Paula Carvalho e Filipe Garcia, opinião, in Expresso
A atuação do Banco Central Europeu e de Christine Lagarde tem sido questionada, perante os abalos no sistema financeiro
O momento da tomada de decisão do BCE no âmbito da política monetária, na reunião de março de 2023, foi particularmente complexo atendendo aos acontecimentos muito recentes no sector financeiro nos EUA e Europa (SVB e Credit Suisse), e aos sinais de alguma instabilidade nos mercados financeiros internacionais. Todavia, a decisão terá sido a mais acertada embora, tal como o comunicado da autoridade refere bem como as declarações da presidente Lagarde, a postura do BCE no futuro próximo tenha de se alterar face ao que se antecipava antes destes acontecimentos.

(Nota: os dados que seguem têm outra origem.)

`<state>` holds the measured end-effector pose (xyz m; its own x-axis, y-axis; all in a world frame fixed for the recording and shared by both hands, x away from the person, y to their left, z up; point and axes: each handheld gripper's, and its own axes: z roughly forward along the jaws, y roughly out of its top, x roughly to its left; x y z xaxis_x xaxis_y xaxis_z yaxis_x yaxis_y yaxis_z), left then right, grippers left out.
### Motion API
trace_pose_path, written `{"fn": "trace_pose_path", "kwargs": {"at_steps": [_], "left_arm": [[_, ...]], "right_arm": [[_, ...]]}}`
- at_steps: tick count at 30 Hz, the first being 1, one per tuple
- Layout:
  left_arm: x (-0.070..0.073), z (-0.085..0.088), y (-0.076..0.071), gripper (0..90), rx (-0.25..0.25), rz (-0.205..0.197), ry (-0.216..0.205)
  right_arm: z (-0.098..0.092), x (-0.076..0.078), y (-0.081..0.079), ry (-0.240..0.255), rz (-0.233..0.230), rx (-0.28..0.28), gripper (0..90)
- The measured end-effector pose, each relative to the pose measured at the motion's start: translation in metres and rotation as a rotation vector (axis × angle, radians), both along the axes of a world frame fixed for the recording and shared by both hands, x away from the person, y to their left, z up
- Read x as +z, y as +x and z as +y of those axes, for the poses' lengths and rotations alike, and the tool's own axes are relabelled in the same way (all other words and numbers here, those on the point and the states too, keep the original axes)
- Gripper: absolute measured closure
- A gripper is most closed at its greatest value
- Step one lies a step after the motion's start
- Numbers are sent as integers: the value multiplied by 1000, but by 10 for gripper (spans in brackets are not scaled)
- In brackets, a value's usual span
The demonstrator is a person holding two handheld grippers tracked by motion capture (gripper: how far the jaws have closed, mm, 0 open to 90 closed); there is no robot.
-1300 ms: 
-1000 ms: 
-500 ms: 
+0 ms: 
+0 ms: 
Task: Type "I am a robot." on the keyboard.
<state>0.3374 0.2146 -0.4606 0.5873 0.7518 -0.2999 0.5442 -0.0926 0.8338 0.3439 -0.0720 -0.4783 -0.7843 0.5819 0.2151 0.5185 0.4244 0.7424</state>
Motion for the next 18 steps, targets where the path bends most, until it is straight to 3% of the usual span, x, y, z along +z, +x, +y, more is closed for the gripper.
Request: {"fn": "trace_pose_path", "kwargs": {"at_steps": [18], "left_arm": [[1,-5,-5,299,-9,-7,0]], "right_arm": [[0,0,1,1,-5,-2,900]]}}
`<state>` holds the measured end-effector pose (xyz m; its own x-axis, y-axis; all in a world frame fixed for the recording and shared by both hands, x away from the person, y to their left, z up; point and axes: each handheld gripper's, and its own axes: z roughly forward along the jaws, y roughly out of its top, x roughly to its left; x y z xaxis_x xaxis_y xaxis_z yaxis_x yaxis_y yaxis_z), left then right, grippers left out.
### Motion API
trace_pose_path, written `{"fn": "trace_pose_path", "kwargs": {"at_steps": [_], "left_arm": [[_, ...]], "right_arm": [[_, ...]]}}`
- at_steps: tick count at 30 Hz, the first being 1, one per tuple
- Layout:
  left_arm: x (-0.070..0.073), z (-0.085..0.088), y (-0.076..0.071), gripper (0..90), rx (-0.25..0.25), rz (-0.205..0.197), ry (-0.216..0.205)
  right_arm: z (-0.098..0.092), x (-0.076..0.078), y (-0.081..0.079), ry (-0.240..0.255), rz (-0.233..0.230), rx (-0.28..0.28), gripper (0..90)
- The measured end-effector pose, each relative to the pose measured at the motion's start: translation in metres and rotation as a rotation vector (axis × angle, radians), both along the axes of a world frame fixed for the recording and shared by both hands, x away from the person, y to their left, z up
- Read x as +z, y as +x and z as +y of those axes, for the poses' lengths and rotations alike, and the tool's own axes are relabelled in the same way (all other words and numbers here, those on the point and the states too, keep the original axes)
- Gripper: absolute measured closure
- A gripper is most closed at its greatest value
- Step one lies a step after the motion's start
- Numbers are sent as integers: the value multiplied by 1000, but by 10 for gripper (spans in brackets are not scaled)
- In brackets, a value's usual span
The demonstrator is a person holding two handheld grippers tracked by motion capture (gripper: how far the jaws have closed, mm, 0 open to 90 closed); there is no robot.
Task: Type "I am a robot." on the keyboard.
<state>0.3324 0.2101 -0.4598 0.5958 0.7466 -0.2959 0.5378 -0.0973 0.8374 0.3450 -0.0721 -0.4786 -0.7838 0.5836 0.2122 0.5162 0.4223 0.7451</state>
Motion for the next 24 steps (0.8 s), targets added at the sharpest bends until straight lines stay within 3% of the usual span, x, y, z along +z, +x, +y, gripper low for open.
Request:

De facto, se olharmos para o lado real da economia, os sinais justificam movimentos adicionais de aumento dos juros na zona euro. Os indicadores de atividade sugerem uma dinâmica melhor que o esperado há alguns meses atrás, por exemplo os índices PMI da região e das principais economias europeias regressaram acima da fasquia 50 (apontando para expansão) de forma mais firme em fevereiro. Os indicadores de sentimento refletem também reforço da confiança, ainda que moderado, transversal a consumidores e empresas dos diversos sectores, depois dos mínimos recentes registados em outubro/novembro. Tudo ponderado, e com a informação disponível até agora, tudo sugere que a economia da UEM registe expansão ligeira da atividade económica nos primeiros três meses do ano, ao contrário do que se temia. Nesta linha, as previsões dos diversos analistas têm vindo a ser melhoradas.
Atividade resiliente e inflação persistente justificam taxas de juro mais elevadas
Acresce que os sinais relativos à inflação apontam no mesmo sentido, ou seja, aconselham a que se seja prudente no abandono do aperto da política monetária. Efetivamente, os preços no consumidor estão a aumentar menos que há uns meses atrás, mas sobretudo graças aos preços da energia, que recuaram significativamente face aos níveis que atingiram no verão de 2022 (a componente energética passou de um crescimento anual de 40% no outono para 14% em fevereiro). Todavia, a inflação subjacente, que exclui as componentes mais voláteis de alimentação e energia, atingiu novo máximo em fevereiro: 5,6%. Entre as componentes menos voláteis os preços industriais aceleraram (5,6% para 5,7%) bem como os preços dos serviços (de 4,4% para 4,8%). O aumento da inflação subjacente em termos mensais (0,8% face a um histórico de fevereiro de 0,4%) espelha bem a persistência de tensões inflacionistas num contexto de resiliência da confiança e da atividade, assim como do mercado de trabalho (a taxa de desemprego na zona euro mantém-se em 6,7% há alguns meses, um mínimo histórico).
Em suma, a atividade resiliente e inflação persistente, sobretudo nas componentes mais estáveis, justificam taxas de juro mais elevadas e em campo moderadamente restritivo. Todavia, os recentes acontecimentos no sector financeiro aconselham cautela e moderação nos próximos passos, em linha com a postura assumida pelo BCE nesta reunião. De facto, ainda é cedo para julgar se os recentes acontecimentos terão consequências no sector real. Esperemos que não.